AHP continues to grow and earlier this year Prof. Nancy Stoller donated materials that were added to her papers containing research files for the book Lessons from the Damned: Queers, Whores and Junkies Respond to AIDS. AHP collections remain the most heavily used among our manuscript holdings. Read more about the AHP and view the list of collections on the Archives website.

Cover of Newsweek magazine, August 8, 1983.

Cover of Newsweek magazine, August 8, 1983. Bobbi Campbell (on the left) identified as a person “who has the disease” and his boyfriend appeared on the cover of Newsweek for an article about AIDS’ impact on gay men (although the magazine described his partner Bobby Hilliard as his ‘friend’). Bobbi Campbell Diary, MSS 96-33, folder 1. UCSF Library and Center for Knowledge Management, Archives and Special Collections, University of California, San Francisco.

AHP includes a handwritten diary kept by Bobbi Campbell, registered nurse, “AIDS Poster Boy,” and activist. Born January 29, 1951, he was “thirty-one and a half” when he started this journal. He became the 16th person in San Francisco to be diagnosed with Kaposi’s sarcoma. Campbell was one of the first, and most public People with AIDS (PWA’s), speaking at numerous conferences and other events. He died of AIDS complications on August 15, 1984. The diary runs from July 1983 through February 1984 and is a very frank description of his life and activities during these seven months. Numerous snapshots are also included in the collection. The diary is open for research in the UCSF Archives reading room.

Snapshot of Bobbi Campbell at the Clinical Nursing Conference on AIDS at NIH, October 7, 1983. Bobbi Campbell Diary, MSS 96-33, folder 3, envelope 4. UCSF Library and Center for Knowledge Management, Archives and Special Collections, University of California, San Francisco.

Snapshot of Bobbi Campbell at the Clinical Nursing Conference on AIDS at NIH, October 7, 1983. Bobbi Campbell Diary, MSS 96-33, folder 3, envelope 4. UCSF Library and Center for Knowledge Management, Archives and Special Collections, University of California, San Francisco.

This is an excerpt from Sunday, October 9th, 1983 entry:
…We had to get up early in the morning to go to Bethesda for the Nat’l Institute of Health’s Nursing Clinical Conference on AIDS. I had threatened to disrupt the conference and denounce NIH if PWA’s [People with AIDS] were not included, so Artie [Artie Felsen] & I got to do a “poster session” off in a separate room. We had two posters (they were a drag to carry on the plane). One had photos of PWAs and one had literature that we had developed. Interestingly, the nurses protected themselves professionally from feelings by glancing at the photos and flocking to the printed word. Many people didn’t look twice, much less speak, to the real people. Dressing for the part, I was in white pants, white shoes, and a clinical lab coat….
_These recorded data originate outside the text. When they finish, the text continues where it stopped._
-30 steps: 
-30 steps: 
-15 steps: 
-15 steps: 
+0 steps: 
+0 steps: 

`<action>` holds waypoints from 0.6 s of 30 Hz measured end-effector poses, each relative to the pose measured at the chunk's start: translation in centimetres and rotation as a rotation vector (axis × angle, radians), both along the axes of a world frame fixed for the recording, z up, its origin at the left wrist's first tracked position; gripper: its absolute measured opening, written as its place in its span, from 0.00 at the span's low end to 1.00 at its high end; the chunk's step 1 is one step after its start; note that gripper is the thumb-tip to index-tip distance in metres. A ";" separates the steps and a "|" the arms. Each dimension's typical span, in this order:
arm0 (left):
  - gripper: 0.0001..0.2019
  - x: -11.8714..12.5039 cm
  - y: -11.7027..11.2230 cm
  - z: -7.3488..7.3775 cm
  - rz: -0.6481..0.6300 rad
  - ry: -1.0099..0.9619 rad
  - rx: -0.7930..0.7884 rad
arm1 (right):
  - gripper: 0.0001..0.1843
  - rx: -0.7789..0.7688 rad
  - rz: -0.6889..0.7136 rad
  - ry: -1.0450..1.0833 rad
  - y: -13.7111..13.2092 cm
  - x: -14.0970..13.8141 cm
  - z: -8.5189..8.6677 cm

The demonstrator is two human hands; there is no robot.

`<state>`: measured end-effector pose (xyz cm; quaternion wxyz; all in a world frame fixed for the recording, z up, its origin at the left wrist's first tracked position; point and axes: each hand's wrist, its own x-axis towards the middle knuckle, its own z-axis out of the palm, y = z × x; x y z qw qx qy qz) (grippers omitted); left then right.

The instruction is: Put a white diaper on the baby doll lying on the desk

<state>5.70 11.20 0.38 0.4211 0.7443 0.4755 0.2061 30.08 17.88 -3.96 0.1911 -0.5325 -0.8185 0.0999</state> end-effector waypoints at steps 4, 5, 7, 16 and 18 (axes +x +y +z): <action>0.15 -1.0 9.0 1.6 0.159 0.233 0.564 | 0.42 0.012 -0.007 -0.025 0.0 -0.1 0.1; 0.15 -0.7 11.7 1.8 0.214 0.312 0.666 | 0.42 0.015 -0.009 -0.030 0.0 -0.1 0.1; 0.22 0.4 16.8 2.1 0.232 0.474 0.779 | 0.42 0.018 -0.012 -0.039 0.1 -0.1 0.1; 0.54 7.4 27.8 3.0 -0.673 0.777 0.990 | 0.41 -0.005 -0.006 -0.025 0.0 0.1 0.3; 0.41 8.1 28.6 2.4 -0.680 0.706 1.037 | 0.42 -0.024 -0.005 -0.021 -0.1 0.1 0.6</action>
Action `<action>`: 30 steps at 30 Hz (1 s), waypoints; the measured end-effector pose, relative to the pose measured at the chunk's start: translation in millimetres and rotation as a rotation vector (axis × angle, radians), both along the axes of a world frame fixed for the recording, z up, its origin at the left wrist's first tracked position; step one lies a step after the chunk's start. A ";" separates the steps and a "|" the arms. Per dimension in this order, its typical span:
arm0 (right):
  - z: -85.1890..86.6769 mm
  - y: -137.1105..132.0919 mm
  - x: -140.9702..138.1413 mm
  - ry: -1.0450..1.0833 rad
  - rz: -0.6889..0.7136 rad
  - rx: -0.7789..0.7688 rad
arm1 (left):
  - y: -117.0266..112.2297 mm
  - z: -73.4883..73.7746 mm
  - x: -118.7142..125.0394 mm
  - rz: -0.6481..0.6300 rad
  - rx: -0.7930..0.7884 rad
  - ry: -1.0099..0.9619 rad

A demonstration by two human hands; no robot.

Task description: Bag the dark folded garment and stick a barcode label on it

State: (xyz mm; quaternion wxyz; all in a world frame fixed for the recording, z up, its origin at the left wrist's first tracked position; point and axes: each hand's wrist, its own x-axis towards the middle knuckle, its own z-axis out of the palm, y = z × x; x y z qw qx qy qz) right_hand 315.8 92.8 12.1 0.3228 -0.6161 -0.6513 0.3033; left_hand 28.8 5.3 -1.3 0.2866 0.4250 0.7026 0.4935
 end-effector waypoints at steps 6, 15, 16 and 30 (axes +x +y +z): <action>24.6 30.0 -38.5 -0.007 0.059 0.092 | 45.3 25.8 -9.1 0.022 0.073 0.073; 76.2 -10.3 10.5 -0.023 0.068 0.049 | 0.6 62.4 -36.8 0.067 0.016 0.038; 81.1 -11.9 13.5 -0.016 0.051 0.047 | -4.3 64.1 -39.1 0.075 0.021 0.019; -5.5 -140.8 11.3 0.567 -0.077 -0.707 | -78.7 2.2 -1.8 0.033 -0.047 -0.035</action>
2 thoughts on “Preserving History of HIV/AIDS Epidemic

  1. I would like to add that Willie Walker was one of the archivists who helped develop the UCSF AIDS History Project. He was in the Library many times and used the processing room on the first floor as an office to work on the project. I am sure there are people here who still remember him. He died in 2004. He was also the co-founder of the Gay, Lesbian, Bisexual, Transgender Historical Society which started in his dining room!

  2. The UCSF AIDS History Project also has a folder with materials I donated a few years ago. They are interviews with caregivers and information provided by witnesses that I used in writing the story of Warren J., a writer, performer, and book illustrator who was admitted to the new 5B Ward in December 1983 and died there in April 1984. His case inspired a play, “Warren” written by Rebecca Ranson. Those interested in the history of San Francisco’s approach to AIDS should read chapter 12 of my book Mending Bodies, Saving Souls: A History of Hospitals (Oxford, 1999) titled “Caring for the Incurable: AIDS at San Francisco General Hospital.”